> _RECORDS_
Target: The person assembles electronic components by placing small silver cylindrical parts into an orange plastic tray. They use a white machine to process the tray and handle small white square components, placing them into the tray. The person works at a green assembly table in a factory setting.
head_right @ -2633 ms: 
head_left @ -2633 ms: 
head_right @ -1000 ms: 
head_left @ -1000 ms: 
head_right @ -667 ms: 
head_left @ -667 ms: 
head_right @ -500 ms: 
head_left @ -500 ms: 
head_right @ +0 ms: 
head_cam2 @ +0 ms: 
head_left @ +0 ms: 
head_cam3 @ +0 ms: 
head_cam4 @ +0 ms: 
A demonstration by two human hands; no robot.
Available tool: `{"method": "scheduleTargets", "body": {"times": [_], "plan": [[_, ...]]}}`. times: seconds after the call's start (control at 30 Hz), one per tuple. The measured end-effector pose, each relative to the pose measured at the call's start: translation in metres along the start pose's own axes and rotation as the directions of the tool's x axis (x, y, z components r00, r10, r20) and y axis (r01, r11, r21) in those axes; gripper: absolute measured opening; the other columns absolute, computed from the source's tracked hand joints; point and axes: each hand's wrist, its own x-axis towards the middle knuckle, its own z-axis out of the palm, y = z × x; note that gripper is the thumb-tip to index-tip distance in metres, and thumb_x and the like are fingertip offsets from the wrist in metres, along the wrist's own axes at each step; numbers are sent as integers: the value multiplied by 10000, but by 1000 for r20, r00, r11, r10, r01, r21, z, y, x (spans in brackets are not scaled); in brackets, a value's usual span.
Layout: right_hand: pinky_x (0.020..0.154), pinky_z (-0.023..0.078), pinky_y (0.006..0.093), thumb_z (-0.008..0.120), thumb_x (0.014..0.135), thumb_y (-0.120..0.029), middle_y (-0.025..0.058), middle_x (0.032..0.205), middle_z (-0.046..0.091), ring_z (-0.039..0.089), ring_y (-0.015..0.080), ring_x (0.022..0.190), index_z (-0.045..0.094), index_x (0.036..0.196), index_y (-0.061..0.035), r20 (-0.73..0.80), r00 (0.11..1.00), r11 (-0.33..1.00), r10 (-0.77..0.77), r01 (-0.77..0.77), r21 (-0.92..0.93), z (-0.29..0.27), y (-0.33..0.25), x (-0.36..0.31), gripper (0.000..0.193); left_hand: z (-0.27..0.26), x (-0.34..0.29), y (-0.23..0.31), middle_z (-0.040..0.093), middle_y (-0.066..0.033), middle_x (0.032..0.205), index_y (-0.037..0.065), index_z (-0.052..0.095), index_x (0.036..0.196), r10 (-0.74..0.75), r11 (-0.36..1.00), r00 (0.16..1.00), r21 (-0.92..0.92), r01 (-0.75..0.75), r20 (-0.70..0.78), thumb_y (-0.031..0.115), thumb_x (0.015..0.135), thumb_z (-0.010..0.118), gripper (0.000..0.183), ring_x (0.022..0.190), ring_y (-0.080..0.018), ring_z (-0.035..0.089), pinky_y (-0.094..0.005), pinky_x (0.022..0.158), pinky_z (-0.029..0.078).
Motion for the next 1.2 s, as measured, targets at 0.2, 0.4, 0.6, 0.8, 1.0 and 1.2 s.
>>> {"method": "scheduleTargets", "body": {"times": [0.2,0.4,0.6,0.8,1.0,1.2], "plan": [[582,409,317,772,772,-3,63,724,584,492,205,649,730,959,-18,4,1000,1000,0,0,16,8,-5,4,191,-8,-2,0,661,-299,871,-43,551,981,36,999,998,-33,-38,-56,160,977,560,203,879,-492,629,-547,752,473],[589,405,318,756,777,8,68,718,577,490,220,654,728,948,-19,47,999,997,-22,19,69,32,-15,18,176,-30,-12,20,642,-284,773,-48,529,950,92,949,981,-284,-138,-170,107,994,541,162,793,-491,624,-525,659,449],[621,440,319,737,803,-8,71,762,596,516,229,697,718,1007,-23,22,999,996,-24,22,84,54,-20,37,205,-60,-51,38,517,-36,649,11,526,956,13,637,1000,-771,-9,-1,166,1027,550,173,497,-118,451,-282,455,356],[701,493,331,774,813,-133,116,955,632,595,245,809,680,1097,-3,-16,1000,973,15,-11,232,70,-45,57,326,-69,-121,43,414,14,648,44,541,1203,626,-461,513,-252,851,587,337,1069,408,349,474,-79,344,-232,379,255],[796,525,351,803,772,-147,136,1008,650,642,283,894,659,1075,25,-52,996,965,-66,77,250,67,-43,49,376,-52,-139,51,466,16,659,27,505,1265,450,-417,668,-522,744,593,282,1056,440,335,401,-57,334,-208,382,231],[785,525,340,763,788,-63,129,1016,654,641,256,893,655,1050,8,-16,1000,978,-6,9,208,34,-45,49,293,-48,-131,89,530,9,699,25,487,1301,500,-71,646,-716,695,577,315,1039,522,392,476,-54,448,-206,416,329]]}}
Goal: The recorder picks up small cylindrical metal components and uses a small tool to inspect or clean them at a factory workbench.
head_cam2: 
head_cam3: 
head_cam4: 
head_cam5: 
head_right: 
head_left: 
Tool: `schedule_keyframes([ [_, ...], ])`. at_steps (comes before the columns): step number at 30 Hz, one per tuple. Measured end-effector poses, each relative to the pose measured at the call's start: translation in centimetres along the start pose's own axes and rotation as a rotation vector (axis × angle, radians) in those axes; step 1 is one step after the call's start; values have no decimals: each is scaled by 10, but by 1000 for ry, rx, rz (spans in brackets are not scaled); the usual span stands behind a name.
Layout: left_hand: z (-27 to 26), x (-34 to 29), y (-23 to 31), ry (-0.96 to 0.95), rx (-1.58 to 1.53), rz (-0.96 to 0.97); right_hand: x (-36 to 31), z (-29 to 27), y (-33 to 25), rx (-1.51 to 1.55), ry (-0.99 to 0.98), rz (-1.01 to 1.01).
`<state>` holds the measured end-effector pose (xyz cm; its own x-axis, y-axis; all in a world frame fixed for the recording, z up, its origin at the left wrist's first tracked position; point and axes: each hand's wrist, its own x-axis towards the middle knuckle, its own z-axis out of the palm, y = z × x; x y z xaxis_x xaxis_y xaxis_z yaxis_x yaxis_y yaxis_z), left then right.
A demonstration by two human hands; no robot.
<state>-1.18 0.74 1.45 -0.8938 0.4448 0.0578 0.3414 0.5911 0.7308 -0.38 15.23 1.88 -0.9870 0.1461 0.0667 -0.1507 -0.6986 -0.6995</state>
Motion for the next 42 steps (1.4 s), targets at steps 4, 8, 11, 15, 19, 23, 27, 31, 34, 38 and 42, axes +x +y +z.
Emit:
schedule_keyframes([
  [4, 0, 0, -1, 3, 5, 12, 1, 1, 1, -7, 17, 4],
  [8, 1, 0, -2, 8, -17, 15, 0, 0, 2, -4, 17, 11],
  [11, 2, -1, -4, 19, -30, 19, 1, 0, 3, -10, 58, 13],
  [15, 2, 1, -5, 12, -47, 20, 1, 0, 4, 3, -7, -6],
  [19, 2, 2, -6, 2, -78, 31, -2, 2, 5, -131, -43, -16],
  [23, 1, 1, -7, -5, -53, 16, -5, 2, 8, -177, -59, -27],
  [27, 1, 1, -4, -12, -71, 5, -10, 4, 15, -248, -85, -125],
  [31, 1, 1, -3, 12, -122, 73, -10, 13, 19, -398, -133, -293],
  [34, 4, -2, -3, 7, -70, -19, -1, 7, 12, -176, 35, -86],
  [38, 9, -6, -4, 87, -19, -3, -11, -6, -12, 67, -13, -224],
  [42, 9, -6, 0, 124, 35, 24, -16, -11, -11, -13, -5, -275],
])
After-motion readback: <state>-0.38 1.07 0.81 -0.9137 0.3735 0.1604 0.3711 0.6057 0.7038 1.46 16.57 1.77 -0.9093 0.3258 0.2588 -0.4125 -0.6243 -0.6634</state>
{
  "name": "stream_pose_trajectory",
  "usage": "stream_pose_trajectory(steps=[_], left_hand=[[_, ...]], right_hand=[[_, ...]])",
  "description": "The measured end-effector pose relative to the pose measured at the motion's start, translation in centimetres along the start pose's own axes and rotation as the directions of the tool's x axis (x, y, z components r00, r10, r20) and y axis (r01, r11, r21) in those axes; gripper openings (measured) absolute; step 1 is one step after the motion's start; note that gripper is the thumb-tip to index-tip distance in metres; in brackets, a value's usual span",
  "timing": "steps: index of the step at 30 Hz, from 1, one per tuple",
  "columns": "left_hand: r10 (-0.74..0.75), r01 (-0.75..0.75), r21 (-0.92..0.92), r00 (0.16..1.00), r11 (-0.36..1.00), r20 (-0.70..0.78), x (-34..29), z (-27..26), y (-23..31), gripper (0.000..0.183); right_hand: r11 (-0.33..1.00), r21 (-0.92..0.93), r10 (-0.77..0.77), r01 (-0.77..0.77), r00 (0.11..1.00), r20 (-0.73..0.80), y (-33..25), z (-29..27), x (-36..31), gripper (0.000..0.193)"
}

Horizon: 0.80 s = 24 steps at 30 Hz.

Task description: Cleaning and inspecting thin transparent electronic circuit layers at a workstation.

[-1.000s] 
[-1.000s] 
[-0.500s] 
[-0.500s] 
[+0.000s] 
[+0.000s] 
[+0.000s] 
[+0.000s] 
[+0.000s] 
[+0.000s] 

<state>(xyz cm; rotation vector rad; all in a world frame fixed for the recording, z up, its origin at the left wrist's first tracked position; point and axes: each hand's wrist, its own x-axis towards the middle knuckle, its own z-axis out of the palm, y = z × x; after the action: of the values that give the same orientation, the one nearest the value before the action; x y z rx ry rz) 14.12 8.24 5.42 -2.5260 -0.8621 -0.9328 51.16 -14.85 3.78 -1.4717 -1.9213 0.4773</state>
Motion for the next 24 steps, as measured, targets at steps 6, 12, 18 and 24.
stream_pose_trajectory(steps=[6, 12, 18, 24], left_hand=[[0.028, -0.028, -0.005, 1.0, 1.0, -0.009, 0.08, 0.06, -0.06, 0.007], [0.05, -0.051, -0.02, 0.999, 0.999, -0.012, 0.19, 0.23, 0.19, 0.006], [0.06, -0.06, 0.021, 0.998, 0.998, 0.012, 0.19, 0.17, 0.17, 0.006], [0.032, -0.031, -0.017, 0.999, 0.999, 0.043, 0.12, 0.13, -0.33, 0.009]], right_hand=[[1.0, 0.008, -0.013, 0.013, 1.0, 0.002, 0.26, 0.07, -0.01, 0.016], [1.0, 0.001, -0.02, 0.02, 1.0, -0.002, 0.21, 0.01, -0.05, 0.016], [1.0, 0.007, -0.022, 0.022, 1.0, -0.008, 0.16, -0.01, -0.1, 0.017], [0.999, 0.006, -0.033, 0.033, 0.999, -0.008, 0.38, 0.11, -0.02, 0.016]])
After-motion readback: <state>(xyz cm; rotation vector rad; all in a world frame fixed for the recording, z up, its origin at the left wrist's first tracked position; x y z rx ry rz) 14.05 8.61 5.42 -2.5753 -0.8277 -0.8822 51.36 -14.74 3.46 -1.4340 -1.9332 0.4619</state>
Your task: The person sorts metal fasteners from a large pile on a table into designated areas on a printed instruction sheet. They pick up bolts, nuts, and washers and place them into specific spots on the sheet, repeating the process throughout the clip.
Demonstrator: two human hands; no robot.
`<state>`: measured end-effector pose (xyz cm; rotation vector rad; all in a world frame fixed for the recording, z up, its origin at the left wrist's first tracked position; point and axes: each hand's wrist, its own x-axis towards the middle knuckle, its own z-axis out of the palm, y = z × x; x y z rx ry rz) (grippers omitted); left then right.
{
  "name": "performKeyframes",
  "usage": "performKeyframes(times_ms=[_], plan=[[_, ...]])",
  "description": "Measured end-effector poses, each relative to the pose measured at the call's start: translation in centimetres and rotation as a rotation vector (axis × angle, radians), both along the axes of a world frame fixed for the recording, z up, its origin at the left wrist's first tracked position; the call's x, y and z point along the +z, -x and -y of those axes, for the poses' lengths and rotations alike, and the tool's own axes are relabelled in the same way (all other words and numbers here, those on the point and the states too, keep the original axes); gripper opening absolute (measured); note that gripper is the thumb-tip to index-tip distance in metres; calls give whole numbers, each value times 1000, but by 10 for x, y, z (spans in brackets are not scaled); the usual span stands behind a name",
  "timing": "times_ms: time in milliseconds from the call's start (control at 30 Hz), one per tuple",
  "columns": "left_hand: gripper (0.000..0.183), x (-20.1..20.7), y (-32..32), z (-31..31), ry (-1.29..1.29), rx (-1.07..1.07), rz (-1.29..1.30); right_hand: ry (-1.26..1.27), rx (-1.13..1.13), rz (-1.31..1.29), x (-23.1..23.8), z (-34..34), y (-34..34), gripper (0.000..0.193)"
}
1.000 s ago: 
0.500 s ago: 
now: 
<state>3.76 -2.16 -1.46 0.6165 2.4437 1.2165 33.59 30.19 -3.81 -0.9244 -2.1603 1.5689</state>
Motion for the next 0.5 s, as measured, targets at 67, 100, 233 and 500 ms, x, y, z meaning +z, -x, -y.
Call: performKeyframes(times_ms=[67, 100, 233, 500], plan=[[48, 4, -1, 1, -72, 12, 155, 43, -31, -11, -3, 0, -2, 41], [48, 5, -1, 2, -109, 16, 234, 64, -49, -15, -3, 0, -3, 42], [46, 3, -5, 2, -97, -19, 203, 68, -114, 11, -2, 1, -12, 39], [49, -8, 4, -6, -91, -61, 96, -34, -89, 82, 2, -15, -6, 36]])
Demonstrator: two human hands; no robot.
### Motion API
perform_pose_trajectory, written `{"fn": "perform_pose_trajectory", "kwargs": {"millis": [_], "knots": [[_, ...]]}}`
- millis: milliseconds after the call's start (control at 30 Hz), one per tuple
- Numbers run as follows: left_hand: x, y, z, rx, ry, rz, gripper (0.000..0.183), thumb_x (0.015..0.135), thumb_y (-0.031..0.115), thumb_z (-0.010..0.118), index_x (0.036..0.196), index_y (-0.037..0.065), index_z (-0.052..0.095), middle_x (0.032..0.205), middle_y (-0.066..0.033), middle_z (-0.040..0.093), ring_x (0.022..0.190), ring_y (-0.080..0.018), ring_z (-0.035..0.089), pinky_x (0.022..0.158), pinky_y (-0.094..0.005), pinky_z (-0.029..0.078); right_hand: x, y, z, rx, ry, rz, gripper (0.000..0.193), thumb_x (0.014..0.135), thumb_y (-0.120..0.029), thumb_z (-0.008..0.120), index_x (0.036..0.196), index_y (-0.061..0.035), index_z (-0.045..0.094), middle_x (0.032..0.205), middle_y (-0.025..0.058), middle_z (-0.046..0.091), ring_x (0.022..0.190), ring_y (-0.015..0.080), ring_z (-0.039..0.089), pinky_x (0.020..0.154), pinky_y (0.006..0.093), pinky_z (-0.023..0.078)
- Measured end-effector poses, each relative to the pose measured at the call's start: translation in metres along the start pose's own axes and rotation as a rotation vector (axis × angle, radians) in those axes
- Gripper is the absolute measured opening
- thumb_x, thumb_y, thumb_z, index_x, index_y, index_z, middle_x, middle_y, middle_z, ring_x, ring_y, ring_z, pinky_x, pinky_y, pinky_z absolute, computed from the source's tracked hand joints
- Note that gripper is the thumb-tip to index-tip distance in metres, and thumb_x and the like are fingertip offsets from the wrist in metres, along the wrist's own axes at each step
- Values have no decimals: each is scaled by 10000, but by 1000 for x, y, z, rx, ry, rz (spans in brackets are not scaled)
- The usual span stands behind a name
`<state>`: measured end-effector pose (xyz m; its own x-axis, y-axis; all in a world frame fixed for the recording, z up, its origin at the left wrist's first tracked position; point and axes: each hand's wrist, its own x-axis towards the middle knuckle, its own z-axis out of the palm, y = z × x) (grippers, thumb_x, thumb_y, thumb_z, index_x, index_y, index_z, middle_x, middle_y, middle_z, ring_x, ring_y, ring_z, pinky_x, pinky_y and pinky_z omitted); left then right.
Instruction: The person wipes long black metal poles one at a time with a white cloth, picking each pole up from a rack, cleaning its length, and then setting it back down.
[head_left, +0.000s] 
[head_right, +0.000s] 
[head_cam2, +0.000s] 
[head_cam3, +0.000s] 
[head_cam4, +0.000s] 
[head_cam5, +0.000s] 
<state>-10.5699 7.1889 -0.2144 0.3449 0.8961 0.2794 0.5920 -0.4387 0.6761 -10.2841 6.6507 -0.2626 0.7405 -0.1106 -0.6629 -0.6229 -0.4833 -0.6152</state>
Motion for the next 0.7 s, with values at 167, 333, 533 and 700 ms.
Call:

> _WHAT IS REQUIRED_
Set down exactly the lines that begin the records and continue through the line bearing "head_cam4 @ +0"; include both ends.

> _SOLUTION FOR THIS EXERCISE_
Target: The person assembles electronic components by placing small silver cylindrical parts into an orange plastic tray. They use a white machine to process the tray and handle small white square components, placing them into the tray. The person works at a green assembly table in a factory setting.
head_right @ -2633 ms: 
head_left @ -2633 ms: 
head_right @ -1000 ms: 
head_left @ -1000 ms: 
head_right @ -667 ms: 
head_left @ -667 ms: 
head_right @ -500 ms: 
head_left @ -500 ms: 
head_right @ +0 ms: 
head_cam2 @ +0 ms: 
head_left @ +0 ms: 
head_cam3 @ +0 ms: 
head_cam4 @ +0 ms: 

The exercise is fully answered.